ACTION ITEM =
Print nothing except the lines of the listing below from the line with "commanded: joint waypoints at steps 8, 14" to the line with "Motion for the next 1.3", each exactly as written, both ends included.

------------------------

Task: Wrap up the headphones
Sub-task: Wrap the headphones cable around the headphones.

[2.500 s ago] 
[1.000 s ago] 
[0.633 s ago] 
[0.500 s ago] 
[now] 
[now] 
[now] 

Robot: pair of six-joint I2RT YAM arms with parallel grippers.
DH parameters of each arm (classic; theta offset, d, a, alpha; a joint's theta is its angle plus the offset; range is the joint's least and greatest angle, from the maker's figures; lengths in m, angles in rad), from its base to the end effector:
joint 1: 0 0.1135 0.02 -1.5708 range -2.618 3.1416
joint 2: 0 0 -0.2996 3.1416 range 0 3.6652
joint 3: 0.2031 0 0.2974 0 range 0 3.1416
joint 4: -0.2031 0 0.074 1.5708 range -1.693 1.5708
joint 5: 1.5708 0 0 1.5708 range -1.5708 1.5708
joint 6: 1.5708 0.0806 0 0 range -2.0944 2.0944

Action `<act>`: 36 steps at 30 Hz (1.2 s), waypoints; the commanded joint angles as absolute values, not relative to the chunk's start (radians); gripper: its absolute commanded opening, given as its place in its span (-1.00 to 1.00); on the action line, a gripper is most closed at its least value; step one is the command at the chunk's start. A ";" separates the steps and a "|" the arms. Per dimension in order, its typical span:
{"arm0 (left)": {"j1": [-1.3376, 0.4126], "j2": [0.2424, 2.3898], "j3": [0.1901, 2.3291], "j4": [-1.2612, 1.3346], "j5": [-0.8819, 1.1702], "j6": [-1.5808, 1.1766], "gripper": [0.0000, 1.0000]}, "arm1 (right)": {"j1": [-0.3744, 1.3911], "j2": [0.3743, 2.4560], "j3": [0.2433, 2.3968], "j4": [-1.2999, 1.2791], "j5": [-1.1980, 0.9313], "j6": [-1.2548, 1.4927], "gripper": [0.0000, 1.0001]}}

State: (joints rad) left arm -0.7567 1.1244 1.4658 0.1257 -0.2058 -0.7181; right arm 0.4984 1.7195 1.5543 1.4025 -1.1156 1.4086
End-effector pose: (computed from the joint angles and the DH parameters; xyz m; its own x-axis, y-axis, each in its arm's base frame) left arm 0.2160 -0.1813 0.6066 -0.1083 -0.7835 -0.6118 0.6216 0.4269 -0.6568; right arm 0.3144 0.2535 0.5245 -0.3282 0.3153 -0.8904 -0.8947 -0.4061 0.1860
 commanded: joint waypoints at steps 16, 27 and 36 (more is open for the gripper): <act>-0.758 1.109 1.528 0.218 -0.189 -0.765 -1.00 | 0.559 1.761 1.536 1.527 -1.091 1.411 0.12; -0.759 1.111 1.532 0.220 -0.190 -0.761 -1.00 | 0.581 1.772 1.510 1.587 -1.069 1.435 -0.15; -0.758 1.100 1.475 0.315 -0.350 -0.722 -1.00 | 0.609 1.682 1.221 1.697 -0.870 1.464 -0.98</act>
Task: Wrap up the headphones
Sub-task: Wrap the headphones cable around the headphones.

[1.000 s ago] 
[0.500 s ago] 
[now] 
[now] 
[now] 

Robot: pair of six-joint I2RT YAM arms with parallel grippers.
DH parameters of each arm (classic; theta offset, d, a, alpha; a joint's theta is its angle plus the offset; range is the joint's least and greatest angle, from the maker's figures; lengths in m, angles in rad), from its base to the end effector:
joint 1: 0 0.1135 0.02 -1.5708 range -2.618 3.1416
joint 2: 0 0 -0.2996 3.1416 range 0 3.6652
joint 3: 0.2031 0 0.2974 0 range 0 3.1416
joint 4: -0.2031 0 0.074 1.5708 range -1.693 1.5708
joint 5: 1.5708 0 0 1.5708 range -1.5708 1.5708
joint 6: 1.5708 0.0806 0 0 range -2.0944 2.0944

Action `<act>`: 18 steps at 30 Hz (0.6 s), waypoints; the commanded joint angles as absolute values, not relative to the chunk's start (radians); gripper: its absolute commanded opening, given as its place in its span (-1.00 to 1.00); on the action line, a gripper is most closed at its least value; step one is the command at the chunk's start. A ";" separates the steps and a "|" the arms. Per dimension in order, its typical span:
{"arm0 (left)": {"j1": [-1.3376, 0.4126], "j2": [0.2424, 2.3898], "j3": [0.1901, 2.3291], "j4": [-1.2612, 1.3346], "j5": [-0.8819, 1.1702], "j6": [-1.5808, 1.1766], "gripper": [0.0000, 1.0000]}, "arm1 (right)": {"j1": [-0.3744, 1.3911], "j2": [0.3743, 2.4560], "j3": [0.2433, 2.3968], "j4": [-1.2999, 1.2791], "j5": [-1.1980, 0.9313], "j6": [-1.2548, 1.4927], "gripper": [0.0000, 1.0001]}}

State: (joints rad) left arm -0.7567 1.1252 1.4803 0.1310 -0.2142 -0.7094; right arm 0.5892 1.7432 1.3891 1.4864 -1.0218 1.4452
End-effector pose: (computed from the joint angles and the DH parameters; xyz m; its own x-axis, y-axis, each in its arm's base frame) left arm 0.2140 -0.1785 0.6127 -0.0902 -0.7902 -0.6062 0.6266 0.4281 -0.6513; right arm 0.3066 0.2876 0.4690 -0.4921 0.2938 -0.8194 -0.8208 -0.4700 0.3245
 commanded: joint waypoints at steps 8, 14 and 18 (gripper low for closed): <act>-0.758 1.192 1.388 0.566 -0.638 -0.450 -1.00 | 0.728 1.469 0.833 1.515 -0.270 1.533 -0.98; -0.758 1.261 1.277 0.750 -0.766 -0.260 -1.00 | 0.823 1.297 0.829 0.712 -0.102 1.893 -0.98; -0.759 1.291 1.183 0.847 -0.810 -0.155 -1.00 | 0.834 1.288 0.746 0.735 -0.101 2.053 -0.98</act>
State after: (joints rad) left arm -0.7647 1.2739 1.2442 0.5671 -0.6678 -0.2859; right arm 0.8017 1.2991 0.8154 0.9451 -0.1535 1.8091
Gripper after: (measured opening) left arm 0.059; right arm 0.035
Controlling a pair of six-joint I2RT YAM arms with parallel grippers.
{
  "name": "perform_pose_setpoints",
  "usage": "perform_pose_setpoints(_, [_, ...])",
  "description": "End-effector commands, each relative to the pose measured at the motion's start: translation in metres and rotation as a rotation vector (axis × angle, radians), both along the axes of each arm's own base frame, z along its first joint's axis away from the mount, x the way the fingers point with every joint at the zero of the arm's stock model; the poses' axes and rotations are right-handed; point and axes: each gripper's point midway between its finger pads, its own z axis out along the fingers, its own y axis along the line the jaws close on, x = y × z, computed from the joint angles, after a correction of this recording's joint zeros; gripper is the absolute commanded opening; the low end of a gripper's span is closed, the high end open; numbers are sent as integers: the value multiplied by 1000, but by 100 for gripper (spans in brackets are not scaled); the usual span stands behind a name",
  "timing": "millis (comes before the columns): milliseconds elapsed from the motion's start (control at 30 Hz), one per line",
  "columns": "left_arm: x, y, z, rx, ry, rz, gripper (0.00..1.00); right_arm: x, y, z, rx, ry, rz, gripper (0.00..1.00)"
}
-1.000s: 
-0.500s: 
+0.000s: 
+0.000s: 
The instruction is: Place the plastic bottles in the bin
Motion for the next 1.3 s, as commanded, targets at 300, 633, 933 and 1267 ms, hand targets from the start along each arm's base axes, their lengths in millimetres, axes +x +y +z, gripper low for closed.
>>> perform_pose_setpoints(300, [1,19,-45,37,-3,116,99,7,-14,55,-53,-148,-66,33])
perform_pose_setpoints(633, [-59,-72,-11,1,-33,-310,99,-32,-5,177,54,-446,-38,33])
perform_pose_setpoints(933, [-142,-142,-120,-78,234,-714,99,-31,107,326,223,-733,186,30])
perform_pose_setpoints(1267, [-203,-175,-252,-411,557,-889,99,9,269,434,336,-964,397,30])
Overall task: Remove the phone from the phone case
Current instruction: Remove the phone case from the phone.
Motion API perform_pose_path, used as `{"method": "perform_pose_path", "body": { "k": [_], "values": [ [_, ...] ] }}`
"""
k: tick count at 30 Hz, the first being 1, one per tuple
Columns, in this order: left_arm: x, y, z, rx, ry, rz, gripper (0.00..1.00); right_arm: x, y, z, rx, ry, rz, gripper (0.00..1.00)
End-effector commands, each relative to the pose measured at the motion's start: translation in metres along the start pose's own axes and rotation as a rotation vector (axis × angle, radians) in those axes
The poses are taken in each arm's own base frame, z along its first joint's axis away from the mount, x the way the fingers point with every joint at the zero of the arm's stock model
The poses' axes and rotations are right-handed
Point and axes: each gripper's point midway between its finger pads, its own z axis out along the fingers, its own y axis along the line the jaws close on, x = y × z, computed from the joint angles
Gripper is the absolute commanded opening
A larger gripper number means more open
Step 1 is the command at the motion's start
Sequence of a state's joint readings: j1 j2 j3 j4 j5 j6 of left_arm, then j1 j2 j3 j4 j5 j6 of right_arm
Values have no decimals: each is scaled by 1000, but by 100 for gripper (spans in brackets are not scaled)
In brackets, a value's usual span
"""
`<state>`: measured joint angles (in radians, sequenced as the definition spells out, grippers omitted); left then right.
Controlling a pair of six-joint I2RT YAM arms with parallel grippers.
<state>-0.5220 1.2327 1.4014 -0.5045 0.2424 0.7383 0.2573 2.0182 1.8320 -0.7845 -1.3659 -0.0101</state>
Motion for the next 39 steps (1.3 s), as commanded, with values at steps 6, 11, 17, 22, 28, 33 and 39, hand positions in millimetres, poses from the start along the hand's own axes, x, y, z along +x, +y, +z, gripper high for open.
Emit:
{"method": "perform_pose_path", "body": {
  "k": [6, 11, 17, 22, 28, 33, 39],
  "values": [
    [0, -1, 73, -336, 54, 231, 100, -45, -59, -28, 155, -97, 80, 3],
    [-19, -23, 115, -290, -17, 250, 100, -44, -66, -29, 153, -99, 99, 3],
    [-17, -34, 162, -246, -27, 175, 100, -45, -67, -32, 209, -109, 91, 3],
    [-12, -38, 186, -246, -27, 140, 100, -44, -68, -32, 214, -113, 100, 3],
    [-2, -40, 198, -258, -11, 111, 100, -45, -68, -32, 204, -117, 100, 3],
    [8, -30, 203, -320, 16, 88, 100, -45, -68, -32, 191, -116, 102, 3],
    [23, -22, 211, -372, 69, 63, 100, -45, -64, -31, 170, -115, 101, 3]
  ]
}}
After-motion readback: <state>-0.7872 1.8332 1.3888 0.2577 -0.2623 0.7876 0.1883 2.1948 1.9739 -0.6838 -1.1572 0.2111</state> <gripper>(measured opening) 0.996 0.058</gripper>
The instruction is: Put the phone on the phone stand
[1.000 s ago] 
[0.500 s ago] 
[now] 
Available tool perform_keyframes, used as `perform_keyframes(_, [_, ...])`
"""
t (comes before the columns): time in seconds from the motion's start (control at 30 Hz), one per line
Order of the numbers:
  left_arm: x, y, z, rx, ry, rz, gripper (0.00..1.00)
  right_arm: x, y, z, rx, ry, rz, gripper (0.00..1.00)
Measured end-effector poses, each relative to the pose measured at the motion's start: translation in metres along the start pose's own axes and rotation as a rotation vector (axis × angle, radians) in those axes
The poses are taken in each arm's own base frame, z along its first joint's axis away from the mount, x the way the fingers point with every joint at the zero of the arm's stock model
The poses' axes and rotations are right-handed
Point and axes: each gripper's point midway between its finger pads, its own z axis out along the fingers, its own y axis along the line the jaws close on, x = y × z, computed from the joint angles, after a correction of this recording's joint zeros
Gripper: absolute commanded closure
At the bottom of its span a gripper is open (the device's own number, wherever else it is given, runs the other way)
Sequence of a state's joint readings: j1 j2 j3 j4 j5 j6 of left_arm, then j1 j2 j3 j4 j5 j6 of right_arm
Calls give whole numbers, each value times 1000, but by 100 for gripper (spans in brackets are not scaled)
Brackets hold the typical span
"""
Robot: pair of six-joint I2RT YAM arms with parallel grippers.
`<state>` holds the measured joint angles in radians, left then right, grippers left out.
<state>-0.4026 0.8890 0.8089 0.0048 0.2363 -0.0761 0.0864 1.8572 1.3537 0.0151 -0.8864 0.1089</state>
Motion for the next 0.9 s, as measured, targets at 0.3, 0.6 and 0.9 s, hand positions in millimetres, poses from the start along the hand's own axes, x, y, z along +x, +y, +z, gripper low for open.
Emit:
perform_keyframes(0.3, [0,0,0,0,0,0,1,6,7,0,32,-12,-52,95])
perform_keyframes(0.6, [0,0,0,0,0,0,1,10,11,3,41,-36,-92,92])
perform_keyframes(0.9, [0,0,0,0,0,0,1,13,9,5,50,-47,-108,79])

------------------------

TASK RESULT =
 commanded: joint waypoints at steps 8, 14 and 18 (gripper low for closed): <act>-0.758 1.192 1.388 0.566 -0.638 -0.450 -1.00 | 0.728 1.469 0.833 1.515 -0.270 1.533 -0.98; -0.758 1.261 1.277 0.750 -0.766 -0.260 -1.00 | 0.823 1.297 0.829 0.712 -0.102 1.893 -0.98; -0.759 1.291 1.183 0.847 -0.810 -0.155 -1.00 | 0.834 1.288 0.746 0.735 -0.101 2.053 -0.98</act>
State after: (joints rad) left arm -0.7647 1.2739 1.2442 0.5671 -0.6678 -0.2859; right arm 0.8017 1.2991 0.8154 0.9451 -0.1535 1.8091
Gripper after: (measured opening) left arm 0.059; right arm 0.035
Controlling a pair of six-joint I2RT YAM arms with parallel grippers.
{
  "name": "perform_pose_setpoints",
  "usage": "perform_pose_setpoints(_, [_, ...])",
  "description": "End-effector commands, each relative to the pose measured at the motion's start: translation in metres and rotation as a rotation vector (axis × angle, radians), both along the axes of each arm's own base frame, z along its first joint's axis away from the mount, x the way the fingers point with every joint at the zero of the arm's stock model; the poses' axes and rotations are right-handed; point and axes: each gripper's point midway between its finger pads, its own z axis out along the fingers, its own y axis along the line the jaws close on, x = y × z, computed from the joint angles, after a correction of this recording's joint zeros; gripper is the absolute commanded opening; the low end of a gripper's span is closed, the high end open; numbers are sent as integers: the value multiplied by 1000, but by 100 for gripper (spans in brackets are not scaled); the usual span stands behind a name",
  "timing": "millis (comes before the columns): milliseconds elapsed from the motion's start (control at 30 Hz), one per line",
  "columns": "left_arm: x, y, z, rx, ry, rz, gripper (0.00..1.00); right_arm: x, y, z, rx, ry, rz, gripper (0.00..1.00)"
}
-1.000s: 
-0.500s: 
+0.000s: 
+0.000s: 
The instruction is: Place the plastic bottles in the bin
Motion for the next 1.3 s, as commanded, targets at 300, 633, 933 and 1267 ms, hand targets from the start along each arm's base axes, their lengths in millimetres, axes +x +y +z, gripper low for closed.

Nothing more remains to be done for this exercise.